### WHAT YOU HAVE TO DO
Give back all of the data verbatim.

** Opening RECORDS FOR THE EXERCISE block **

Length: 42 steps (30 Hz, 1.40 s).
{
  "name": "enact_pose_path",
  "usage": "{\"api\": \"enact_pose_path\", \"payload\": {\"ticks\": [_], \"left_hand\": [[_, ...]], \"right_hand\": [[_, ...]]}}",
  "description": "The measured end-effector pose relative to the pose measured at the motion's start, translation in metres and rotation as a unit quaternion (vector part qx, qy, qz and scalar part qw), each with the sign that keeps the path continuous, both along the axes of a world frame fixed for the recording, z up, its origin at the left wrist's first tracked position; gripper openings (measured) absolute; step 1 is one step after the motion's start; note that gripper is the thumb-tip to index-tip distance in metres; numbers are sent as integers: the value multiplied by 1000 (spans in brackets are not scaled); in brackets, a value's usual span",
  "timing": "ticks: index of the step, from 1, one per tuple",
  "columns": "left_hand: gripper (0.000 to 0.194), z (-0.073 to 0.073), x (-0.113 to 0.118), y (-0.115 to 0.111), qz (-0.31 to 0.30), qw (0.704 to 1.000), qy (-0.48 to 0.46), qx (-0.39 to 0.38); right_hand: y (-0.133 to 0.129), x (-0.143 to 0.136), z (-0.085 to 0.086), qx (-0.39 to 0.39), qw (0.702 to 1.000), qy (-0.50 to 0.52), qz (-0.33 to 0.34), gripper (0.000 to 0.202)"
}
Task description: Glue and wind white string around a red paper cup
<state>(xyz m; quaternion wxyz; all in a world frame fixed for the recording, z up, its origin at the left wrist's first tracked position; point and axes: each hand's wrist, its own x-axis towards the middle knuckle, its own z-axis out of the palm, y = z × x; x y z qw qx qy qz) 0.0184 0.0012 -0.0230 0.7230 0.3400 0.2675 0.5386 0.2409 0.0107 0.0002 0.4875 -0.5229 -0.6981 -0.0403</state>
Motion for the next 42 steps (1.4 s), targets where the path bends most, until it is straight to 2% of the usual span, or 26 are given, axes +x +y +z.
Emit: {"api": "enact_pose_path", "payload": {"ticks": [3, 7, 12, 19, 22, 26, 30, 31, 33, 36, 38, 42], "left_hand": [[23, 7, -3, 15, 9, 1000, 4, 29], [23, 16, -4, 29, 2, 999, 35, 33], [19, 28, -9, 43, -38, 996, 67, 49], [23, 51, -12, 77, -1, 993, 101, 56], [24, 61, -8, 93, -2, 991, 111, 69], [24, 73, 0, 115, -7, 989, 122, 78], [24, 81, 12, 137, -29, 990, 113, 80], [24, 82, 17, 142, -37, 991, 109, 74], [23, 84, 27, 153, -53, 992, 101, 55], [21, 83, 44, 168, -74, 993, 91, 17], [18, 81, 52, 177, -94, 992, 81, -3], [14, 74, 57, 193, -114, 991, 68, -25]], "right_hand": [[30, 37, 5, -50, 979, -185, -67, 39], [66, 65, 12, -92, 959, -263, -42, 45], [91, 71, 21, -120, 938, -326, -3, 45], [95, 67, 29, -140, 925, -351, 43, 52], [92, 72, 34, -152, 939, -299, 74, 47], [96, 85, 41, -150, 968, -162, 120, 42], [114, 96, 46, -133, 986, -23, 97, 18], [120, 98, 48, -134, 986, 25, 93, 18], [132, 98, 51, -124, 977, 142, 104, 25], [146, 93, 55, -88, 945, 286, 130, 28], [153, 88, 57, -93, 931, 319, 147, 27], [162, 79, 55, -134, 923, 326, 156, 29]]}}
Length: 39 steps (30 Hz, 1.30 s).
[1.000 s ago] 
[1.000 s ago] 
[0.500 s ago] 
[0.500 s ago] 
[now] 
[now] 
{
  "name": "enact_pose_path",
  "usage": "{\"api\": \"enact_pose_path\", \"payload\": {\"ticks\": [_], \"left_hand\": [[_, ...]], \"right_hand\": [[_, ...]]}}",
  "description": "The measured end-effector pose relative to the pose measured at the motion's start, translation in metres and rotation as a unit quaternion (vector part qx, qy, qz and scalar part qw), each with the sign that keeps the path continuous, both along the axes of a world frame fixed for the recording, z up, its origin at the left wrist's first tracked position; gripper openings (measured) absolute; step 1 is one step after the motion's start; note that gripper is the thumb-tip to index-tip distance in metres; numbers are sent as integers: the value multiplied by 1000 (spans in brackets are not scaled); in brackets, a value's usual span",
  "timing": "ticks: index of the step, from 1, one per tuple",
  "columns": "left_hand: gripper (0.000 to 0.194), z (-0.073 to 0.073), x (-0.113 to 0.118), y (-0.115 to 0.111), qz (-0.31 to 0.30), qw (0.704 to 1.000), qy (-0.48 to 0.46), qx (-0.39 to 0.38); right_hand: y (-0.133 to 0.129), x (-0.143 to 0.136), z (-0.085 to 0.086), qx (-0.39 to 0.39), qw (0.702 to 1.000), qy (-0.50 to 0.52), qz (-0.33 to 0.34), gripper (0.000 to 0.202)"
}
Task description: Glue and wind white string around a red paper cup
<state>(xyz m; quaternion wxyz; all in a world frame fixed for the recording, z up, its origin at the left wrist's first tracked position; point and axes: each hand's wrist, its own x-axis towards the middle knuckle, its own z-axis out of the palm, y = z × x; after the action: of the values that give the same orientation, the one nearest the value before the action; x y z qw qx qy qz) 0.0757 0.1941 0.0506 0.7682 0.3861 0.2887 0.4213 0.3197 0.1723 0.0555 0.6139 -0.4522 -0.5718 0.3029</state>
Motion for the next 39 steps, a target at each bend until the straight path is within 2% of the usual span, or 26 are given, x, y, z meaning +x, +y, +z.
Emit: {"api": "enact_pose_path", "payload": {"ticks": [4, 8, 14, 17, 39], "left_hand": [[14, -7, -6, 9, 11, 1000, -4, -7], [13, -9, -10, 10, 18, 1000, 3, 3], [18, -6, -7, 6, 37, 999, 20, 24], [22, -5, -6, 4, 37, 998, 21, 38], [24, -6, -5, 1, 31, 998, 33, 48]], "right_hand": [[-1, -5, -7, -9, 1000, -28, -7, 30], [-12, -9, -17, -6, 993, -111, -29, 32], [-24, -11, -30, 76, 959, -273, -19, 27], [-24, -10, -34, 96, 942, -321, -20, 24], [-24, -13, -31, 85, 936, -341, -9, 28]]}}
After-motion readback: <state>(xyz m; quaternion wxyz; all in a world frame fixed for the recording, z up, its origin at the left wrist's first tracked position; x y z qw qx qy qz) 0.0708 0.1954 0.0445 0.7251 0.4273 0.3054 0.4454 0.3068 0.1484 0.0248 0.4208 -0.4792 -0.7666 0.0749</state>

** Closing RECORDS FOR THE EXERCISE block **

### ANSWER BELOW
Length: 42 steps (30 Hz, 1.40 s).
{
  "name": "enact_pose_path",
  "usage": "{\"api\": \"enact_pose_path\", \"payload\": {\"ticks\": [_], \"left_hand\": [[_, ...]], \"right_hand\": [[_, ...]]}}",
  "description": "The measured end-effector pose relative to the pose measured at the motion's start, translation in metres and rotation as a unit quaternion (vector part qx, qy, qz and scalar part qw), each with the sign that keeps the path continuous, both along the axes of a world frame fixed for the recording, z up, its origin at the left wrist's first tracked position; gripper openings (measured) absolute; step 1 is one step after the motion's start; note that gripper is the thumb-tip to index-tip distance in metres; numbers are sent as integers: the value multiplied by 1000 (spans in brackets are not scaled); in brackets, a value's usual span",
  "timing": "ticks: index of the step, from 1, one per tuple",
  "columns": "left_hand: gripper (0.000 to 0.194), z (-0.073 to 0.073), x (-0.113 to 0.118), y (-0.115 to 0.111), qz (-0.31 to 0.30), qw (0.704 to 1.000), qy (-0.48 to 0.46), qx (-0.39 to 0.38); right_hand: y (-0.133 to 0.129), x (-0.143 to 0.136), z (-0.085 to 0.086), qx (-0.39 to 0.39), qw (0.702 to 1.000), qy (-0.50 to 0.52), qz (-0.33 to 0.34), gripper (0.000 to 0.202)"
}
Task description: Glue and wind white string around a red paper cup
<state>(xyz m; quaternion wxyz; all in a world frame fixed for the recording, z up, its origin at the left wrist's first tracked position; point and axes: each hand's wrist, its own x-axis towards the middle knuckle, its own z-axis out of the palm, y = z × x; x y z qw qx qy qz) 0.0184 0.0012 -0.0230 0.7230 0.3400 0.2675 0.5386 0.2409 0.0107 0.0002 0.4875 -0.5229 -0.6981 -0.0403</state>
Motion for the next 42 steps (1.4 s), targets where the path bends most, until it is straight to 2% of the usual span, or 26 are given, axes +x +y +z.
Emit: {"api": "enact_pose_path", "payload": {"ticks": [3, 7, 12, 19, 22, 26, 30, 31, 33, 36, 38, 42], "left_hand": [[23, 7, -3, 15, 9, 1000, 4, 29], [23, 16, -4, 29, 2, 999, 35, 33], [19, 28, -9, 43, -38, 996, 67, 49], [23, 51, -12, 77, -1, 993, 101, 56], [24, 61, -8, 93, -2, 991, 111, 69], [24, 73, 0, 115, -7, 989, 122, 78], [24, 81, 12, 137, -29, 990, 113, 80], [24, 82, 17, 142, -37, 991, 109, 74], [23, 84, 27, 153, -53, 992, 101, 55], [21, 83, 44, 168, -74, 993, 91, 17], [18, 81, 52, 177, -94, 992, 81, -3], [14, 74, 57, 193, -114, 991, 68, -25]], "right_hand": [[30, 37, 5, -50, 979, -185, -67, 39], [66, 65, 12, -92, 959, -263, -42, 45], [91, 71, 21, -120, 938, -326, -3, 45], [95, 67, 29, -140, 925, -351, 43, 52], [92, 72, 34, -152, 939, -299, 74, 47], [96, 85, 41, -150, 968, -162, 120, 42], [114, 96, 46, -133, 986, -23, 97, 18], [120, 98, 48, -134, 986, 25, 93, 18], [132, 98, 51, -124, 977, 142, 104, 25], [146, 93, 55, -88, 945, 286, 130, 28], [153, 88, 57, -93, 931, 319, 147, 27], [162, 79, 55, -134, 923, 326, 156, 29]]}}
Length: 39 steps (30 Hz, 1.30 s).
[1.000 s ago] 
[1.000 s ago] 
[0.500 s ago] 
[0.500 s ago] 
[now] 
[now] 
{
  "name": "enact_pose_path",
  "usage": "{\"api\": \"enact_pose_path\", \"payload\": {\"ticks\": [_], \"left_hand\": [[_, ...]], \"right_hand\": [[_, ...]]}}",
  "description": "The measured end-effector pose relative to the pose measured at the motion's start, translation in metres and rotation as a unit quaternion (vector part qx, qy, qz and scalar part qw), each with the sign that keeps the path continuous, both along the axes of a world frame fixed for the recording, z up, its origin at the left wrist's first tracked position; gripper openings (measured) absolute; step 1 is one step after the motion's start; note that gripper is the thumb-tip to index-tip distance in metres; numbers are sent as integers: the value multiplied by 1000 (spans in brackets are not scaled); in brackets, a value's usual span",
  "timing": "ticks: index of the step, from 1, one per tuple",
  "columns": "left_hand: gripper (0.000 to 0.194), z (-0.073 to 0.073), x (-0.113 to 0.118), y (-0.115 to 0.111), qz (-0.31 to 0.30), qw (0.704 to 1.000), qy (-0.48 to 0.46), qx (-0.39 to 0.38); right_hand: y (-0.133 to 0.129), x (-0.143 to 0.136), z (-0.085 to 0.086), qx (-0.39 to 0.39), qw (0.702 to 1.000), qy (-0.50 to 0.52), qz (-0.33 to 0.34), gripper (0.000 to 0.202)"
}
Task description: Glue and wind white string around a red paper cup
<state>(xyz m; quaternion wxyz; all in a world frame fixed for the recording, z up, its origin at the left wrist's first tracked position; point and axes: each hand's wrist, its own x-axis towards the middle knuckle, its own z-axis out of the palm, y = z × x; after the action: of the values that give the same orientation, the one nearest the value before the action; x y z qw qx qy qz) 0.0757 0.1941 0.0506 0.7682 0.3861 0.2887 0.4213 0.3197 0.1723 0.0555 0.6139 -0.4522 -0.5718 0.3029</state>
Motion for the next 39 steps, a target at each bend until the straight path is within 2% of the usual span, or 26 are given, x, y, z meaning +x, +y, +z.
Emit: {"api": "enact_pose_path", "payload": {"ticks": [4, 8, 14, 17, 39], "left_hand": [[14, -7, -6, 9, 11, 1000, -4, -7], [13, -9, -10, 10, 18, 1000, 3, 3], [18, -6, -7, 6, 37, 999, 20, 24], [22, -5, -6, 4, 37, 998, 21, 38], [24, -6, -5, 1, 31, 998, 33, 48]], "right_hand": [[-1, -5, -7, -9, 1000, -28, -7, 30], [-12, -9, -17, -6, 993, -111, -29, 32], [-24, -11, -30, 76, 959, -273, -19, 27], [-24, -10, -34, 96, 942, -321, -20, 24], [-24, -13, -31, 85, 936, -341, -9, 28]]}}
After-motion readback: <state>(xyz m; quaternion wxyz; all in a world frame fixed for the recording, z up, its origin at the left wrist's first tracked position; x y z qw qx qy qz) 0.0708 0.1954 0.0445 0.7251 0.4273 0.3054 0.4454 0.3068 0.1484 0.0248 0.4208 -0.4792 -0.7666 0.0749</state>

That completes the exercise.